Cilantro — the parsley of choice in Mexican, East Indian, Thai and Chinese cuisines — is even easier to grow. To compensate for its habit of bolting in hot weather, I plant tiny patches from my own seed (a 10-minute task) every three weeks from May through September. I push big cilantro seeds barely under the soil and patiently water them till they germinate. I harvest the greens when young and let at least one plant in each patch flower. All summer, white swatches of tousled but charming cilantro flowers tumble over the vegetables.
Chives and dill are perennial in my econiche (2,500 feet up in the Southern Appalachians). From April through October, chives are a prime ingredient in my green salads. Five or six clumps are enough to keep me supplied, provided I give them plenty of water and keep their roots cool in hot weather. I cut the stalks that flower close to the ground, which stimulates abundant new leaf growth. And when planting divisions (which I do in late summer), I keep in mind that chives are said to improve the growth and flavor of carrots.
Fresh dill has the same effect on cabbage. It’s another of my favorite additions to salads and also a preferred garden scent (whenever Ivy Rose and I collect its fragrant seed, we inhale deeply). Some we save and some we sow, though dill invariably pops up on its own where it will. I love its independent ways, its zero maintenance requirements, and its green-gold, umbelliferous blooms.
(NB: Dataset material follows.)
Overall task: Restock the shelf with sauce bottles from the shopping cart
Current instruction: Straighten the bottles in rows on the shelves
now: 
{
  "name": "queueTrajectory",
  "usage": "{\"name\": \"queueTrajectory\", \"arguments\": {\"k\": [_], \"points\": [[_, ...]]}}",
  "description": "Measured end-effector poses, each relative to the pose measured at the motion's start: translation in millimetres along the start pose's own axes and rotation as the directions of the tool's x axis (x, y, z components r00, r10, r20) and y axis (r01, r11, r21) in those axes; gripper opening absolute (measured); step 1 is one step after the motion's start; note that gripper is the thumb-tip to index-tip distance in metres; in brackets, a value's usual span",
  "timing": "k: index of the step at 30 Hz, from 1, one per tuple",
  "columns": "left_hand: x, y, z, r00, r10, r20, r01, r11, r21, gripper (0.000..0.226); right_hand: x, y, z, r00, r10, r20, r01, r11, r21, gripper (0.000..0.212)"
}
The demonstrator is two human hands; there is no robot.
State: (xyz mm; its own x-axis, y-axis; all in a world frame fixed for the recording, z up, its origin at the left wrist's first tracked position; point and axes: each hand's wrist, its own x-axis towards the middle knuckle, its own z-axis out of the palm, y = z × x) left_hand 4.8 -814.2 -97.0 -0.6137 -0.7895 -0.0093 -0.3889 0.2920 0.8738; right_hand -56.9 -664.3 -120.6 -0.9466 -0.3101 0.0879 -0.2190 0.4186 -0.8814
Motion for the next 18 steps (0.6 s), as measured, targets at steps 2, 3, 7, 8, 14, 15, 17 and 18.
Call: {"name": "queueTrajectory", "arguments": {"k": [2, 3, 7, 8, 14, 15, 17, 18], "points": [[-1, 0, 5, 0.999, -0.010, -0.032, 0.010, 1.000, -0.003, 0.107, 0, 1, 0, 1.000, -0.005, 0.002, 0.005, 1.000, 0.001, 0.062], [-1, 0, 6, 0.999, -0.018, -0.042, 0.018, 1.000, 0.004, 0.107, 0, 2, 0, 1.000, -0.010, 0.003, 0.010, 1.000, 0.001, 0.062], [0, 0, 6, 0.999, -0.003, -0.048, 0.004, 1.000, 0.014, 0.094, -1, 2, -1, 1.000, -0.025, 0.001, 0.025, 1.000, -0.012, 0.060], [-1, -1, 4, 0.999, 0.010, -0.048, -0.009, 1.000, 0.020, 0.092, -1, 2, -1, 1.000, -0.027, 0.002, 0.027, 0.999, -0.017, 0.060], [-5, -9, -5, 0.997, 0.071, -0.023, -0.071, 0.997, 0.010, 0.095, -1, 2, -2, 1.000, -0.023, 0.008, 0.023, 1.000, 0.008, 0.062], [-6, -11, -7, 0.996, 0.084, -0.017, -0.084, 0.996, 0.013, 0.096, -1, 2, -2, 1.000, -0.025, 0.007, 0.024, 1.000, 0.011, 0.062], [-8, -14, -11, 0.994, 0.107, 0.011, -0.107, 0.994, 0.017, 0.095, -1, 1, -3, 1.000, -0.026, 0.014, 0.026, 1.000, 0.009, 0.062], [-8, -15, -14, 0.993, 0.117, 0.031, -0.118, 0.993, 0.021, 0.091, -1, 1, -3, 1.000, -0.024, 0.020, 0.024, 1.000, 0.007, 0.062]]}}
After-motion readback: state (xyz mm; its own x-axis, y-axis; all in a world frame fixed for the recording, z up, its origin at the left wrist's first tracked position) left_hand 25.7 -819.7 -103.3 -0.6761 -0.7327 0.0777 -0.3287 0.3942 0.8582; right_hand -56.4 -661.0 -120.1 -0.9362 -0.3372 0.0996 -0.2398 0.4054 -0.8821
Most of the flowers in and around the edges of my garden are herbal: comfrey and valerian, chives, dill and cilantro, blue borage and chicory, pink echinacea and bee balm, red and gold nasturtiums. Except for calendula, the pest-deterring marigolds aren’t always listed as herbs, but they act just like them in the vegetable garden, so we have plenty — not the boring, garden-center types but unusual and heirloom varieties like Turkish Tashkent and Pinwheel (Ivy Rose’s favorite), which dates back to the 1700s. My favorite is the tall, wild species cempoalxochitl, (“zem-pul-so-chee-tul”); for two months, it’s covered with hundreds of orange, daisylike flowers that produce thousands of easy-to-collect seeds.
Serving as a link between mild-mannered, domesticated vegetables and hardy weeds, herbs keep an organic potager vibrant and healthy. Whether tangled up with beans, scrambling under giant zucchini leaves, or drooping over the cabbages, herbs — robust, aromatic, riotous — enliven the whole garden.